## PROBLEM REQUIREMENTS
Only one stretch of the data below is wanted: the lines starting at the one with "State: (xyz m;" and ending at the one with "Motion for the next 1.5", both included, given again exactly.

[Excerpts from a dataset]
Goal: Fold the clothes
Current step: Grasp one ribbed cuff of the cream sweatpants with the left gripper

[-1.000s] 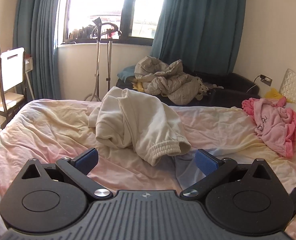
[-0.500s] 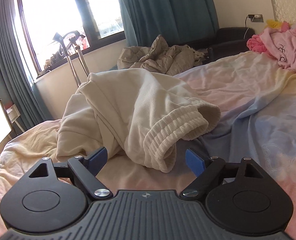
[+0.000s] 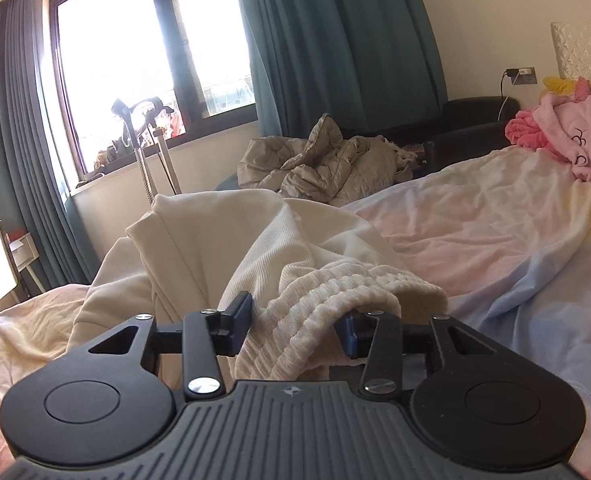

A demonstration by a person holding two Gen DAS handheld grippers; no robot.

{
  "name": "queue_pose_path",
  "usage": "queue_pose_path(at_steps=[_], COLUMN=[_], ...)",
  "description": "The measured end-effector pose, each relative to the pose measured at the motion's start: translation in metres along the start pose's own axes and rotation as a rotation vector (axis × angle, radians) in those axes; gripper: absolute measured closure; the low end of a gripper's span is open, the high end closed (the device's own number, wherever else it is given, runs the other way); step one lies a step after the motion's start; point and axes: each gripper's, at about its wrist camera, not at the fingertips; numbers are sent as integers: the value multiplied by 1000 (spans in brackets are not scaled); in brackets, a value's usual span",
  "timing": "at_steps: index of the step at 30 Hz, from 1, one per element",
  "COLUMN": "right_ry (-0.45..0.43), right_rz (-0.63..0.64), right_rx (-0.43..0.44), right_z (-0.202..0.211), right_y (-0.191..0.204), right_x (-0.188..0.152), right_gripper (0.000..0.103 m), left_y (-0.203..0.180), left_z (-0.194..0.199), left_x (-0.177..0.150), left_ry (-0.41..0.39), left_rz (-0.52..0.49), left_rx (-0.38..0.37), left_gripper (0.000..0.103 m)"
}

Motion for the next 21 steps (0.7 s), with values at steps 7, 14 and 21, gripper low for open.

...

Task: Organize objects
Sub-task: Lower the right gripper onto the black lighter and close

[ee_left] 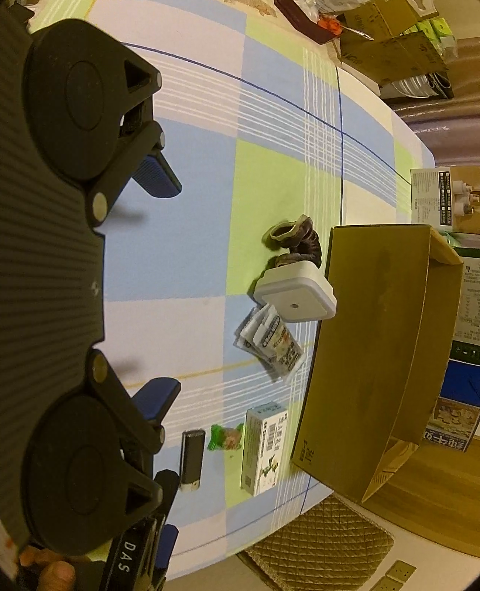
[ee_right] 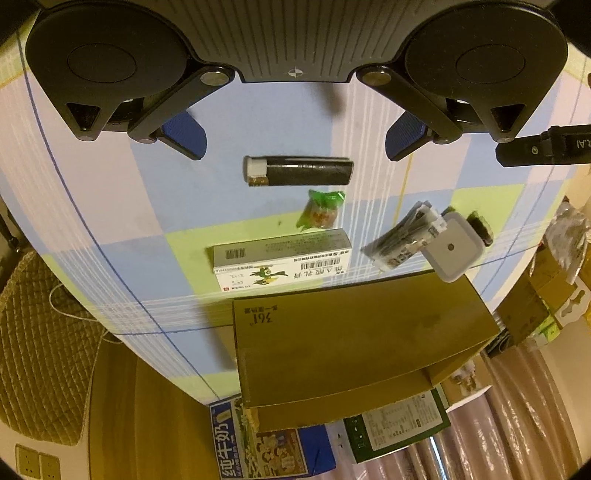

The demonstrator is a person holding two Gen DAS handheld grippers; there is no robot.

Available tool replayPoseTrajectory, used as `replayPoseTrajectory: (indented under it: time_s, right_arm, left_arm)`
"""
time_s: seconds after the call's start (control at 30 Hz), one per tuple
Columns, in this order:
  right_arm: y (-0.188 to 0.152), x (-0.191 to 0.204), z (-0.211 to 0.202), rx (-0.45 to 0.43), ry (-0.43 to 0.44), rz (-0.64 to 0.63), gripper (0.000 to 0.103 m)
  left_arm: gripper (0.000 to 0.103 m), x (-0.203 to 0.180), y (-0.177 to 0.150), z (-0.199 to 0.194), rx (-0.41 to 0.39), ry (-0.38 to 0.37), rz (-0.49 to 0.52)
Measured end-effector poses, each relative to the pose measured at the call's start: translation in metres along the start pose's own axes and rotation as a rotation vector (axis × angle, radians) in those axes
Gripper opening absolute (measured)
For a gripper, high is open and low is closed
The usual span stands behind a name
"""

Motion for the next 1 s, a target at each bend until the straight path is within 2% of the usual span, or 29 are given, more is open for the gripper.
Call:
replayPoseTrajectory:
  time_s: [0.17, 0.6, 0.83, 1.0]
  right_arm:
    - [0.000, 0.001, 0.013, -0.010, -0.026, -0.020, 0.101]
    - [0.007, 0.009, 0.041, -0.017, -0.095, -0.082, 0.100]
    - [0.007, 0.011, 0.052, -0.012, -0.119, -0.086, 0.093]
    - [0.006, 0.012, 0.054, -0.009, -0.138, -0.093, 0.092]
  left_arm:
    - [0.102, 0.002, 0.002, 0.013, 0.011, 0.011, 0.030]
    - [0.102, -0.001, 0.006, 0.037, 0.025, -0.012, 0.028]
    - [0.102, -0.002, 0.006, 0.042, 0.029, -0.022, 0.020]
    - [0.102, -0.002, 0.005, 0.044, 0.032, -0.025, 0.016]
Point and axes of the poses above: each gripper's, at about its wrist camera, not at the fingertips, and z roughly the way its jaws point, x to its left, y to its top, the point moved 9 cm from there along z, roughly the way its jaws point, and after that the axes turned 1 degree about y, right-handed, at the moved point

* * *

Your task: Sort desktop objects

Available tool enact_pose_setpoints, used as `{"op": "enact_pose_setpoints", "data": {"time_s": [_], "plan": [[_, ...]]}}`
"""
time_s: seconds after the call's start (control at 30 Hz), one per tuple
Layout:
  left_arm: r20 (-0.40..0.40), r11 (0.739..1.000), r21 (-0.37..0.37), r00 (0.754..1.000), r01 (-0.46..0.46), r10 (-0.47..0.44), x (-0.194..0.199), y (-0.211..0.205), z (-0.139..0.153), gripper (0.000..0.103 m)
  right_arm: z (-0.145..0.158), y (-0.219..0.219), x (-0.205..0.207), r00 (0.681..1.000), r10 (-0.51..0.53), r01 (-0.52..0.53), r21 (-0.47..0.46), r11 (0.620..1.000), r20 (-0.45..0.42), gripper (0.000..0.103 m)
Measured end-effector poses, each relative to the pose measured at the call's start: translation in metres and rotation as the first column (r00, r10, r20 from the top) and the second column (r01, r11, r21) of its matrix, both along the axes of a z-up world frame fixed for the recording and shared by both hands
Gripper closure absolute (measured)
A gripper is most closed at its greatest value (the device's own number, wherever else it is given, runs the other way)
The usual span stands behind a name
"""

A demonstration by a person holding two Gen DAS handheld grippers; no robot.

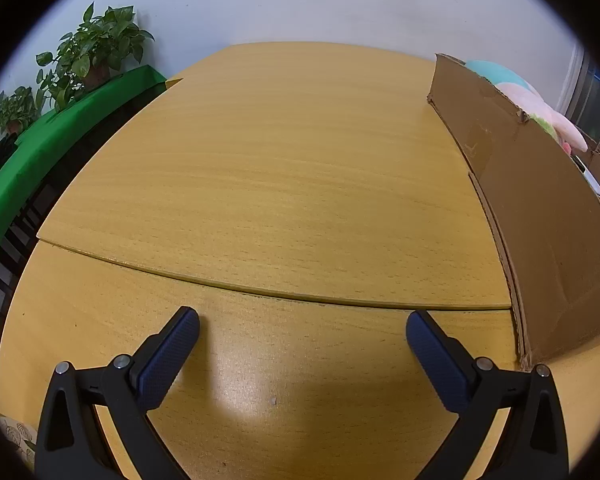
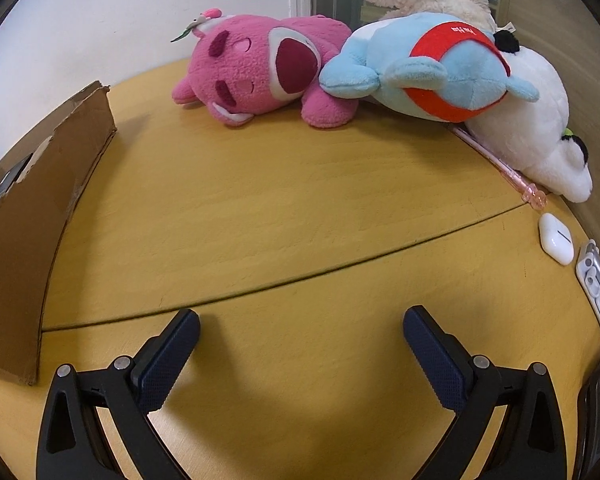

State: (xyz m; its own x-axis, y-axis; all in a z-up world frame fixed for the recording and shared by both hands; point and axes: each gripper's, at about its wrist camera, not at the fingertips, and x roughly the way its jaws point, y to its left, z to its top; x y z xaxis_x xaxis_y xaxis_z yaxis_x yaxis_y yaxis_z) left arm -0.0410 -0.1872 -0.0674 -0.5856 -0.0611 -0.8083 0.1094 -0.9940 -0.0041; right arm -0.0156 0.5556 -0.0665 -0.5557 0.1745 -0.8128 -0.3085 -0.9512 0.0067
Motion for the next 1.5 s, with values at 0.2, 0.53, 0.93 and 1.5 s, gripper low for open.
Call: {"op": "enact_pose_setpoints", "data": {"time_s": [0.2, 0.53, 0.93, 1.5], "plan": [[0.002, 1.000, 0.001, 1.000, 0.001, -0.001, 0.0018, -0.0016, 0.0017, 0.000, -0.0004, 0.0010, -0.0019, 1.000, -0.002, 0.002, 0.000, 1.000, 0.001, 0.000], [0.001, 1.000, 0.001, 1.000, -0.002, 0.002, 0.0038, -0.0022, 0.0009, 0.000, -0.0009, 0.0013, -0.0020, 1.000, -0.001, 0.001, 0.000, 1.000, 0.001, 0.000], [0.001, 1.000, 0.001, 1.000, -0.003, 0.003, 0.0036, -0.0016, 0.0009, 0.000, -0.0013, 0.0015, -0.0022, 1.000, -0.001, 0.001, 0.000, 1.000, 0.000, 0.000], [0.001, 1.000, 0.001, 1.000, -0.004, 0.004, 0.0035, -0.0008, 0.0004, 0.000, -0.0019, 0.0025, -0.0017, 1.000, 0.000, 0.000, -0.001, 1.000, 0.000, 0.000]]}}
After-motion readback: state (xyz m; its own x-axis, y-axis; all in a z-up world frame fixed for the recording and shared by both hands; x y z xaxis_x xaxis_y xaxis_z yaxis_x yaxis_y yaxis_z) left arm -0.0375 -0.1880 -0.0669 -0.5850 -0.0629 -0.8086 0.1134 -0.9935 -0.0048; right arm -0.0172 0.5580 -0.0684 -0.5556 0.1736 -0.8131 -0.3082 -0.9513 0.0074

## EXERCISE RESPONSE
State: (xyz m; its own x-axis, y-axis; all in a z-up world frame fixed for the recording and shared by both hands; point and axes: each gripper's, at about its wrist camera, not at the fingertips, and x roughly the way its jaws point, y to its left, z to its top; x y z xaxis_x xaxis_y xaxis_z yaxis_x yaxis_y yaxis_z) left arm -0.0410 -0.1872 -0.0674 -0.5856 -0.0611 -0.8083 0.1094 -0.9940 -0.0041; right arm -0.0156 0.5556 -0.0665 -0.5557 0.1745 -0.8128 -0.3085 -0.9512 0.0067
Motion for the next 1.5 s, with values at 0.2, 0.53, 0.93 and 1.5 s, gripper low for open.

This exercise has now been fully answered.